It is not always possible to separate rattling froglets, squelching froglets (C. insignifera), South Coast froglets (C. subinsignifera), and bleating froglets (C. pseudinsignifera) from one another, particularly if just a photo of the dorsal surface is available. The ventral surface patterns may help guide identification, however as these are also highly variable care must be taken. The geographic distribution of the species may also help to identify an individual, however there is overlap between various species in many locations, making mis-identification easy.

== Distribution and habitat ==
Rattling froglets are found in southwestern Australia, along the coast and adjacent areas. The species is patchily distributed from the Moore River area, north of Perth, to the Albany region and Stirling Ranges in the south-east.

Rattling froglets occupy coastal plains, inland ranges, and riverine areas, often occurring near natural swamps, creeks and pools in forests, but also pastureland, plantations, rural gardens, water storage areas, ponds, open excavations, and sewage treatment areas.

== Behaviour and ecology ==
Like other Crinia species, rattling froglets probably feed on a variety of small insects and arachnids, including mosquitoes, caterpillars, flies, and small spiders.

Rattling froglets typically breed in creeks, swamps or pools, including flooded or seasonally inundated grasslands or shrubby areas beside streams, gutters and seeps. They are usually present in areas that remain wet throughout most of the year. Frogs in amplexus are frequently observed on top of floating vegetation (e.g. duckweed) in shallow (< 50 cm) water. Eggs are laid singly, usually attached in small groups or rows along stems of submerged vegetation or leaves, or on the substrate in shallow water.

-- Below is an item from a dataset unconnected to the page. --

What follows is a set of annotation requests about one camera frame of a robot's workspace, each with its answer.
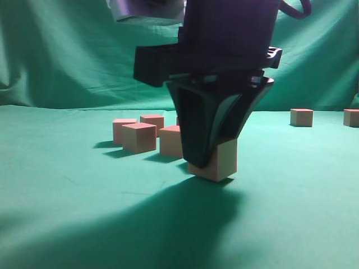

Tadpoles take about four months to develop into frogs, and feed mostly on sediments and algae.

== Conservation status ==
The rattling froglet was assessed by the IUCN SSC Amphibian Specialist Group in 2022 and listed as Least Concern. It is typically considered common and widespread, with no known specific threats. Chytrid fungus was detected in this species, but no declines have been reported, and it is not considered a threat to the species. Rattling froglets are common within the Perth metropolitan area, including many urban drainage lines and seemingly isolated wetlands.